== Stored dataset items ==
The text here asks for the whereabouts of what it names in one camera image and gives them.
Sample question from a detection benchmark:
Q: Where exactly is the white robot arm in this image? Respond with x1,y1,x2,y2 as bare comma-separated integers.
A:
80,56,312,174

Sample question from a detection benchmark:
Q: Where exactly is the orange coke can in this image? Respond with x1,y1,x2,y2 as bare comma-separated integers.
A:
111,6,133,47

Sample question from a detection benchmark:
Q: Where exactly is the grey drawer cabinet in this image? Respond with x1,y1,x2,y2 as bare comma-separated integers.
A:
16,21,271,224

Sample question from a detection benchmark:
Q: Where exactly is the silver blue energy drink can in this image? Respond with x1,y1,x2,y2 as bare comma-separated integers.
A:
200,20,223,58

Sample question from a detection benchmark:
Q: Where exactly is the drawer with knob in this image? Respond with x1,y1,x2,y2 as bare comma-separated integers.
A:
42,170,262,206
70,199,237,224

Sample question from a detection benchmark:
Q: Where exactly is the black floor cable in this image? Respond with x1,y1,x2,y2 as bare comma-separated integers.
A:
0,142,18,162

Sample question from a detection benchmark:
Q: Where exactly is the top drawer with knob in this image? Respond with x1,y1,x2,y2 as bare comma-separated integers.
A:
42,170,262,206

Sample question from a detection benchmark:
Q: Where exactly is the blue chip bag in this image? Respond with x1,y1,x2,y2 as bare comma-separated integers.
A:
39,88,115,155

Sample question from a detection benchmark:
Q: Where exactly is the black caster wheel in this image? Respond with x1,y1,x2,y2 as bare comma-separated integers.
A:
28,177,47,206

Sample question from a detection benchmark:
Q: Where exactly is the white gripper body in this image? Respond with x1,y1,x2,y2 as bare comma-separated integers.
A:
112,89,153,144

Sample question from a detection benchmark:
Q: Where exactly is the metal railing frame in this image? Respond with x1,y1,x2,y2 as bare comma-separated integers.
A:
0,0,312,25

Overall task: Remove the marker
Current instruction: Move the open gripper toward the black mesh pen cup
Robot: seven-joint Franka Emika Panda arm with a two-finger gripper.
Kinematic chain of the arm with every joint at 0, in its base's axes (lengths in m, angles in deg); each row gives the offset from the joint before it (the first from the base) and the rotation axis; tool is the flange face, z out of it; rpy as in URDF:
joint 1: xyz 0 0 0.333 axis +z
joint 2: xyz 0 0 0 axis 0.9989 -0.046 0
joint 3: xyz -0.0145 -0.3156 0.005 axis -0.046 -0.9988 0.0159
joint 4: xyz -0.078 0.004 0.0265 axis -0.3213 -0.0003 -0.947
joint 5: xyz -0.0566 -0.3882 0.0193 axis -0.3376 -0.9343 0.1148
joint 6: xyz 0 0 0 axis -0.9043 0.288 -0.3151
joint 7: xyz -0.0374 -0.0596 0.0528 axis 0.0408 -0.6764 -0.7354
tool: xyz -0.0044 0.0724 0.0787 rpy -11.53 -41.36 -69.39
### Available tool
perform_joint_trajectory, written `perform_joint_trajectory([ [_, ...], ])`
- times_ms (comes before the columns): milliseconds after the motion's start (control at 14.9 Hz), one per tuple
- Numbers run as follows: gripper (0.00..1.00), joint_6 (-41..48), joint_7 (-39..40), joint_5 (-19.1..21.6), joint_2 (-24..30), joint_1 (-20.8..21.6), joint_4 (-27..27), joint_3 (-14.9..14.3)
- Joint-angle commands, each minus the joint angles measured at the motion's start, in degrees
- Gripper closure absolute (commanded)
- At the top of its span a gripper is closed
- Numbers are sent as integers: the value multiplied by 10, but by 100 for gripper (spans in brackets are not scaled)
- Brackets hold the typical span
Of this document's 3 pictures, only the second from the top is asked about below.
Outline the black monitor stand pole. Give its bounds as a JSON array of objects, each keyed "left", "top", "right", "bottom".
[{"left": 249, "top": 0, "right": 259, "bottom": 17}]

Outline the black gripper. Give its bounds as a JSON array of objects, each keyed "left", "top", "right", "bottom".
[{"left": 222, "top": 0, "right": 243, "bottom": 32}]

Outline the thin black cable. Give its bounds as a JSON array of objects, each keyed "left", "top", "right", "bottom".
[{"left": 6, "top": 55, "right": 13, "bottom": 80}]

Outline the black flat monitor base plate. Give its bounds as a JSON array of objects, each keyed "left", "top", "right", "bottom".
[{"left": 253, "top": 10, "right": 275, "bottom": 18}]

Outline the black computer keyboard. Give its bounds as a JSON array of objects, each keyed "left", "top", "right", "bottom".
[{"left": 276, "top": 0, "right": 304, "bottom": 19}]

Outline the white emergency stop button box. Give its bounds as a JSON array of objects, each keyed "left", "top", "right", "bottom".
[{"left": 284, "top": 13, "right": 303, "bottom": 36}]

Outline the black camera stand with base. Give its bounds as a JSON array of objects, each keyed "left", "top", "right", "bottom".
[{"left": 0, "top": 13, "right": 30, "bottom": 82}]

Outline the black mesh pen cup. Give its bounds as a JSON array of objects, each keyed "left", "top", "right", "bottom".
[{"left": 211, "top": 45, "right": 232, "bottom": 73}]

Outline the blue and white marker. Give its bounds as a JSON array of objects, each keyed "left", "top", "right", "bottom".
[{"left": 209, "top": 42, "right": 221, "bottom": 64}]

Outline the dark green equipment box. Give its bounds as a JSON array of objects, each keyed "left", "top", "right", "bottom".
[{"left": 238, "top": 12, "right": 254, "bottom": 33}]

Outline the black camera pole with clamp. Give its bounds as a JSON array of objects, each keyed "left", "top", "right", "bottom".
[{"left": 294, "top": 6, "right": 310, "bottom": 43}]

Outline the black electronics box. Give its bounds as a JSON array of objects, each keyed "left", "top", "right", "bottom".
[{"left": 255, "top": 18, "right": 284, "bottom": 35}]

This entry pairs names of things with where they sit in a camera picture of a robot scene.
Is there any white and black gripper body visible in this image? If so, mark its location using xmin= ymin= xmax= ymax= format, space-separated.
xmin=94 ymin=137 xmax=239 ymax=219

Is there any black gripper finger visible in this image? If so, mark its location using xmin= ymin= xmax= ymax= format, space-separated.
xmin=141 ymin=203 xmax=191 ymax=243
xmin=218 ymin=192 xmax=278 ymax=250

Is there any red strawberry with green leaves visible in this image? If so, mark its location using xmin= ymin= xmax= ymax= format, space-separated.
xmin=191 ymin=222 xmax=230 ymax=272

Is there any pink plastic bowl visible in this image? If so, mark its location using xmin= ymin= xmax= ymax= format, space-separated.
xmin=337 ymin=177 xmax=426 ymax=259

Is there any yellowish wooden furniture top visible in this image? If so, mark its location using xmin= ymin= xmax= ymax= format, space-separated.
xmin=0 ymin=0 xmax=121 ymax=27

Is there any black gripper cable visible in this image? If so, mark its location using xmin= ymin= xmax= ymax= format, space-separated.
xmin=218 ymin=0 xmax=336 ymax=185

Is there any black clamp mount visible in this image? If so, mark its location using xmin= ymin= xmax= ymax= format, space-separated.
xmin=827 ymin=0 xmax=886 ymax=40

== PROBLEM TO WORK ON ==
Your whole answer should be one number, the count of lines in the records that hold "gives".

== YOUR RESPONSE ==
2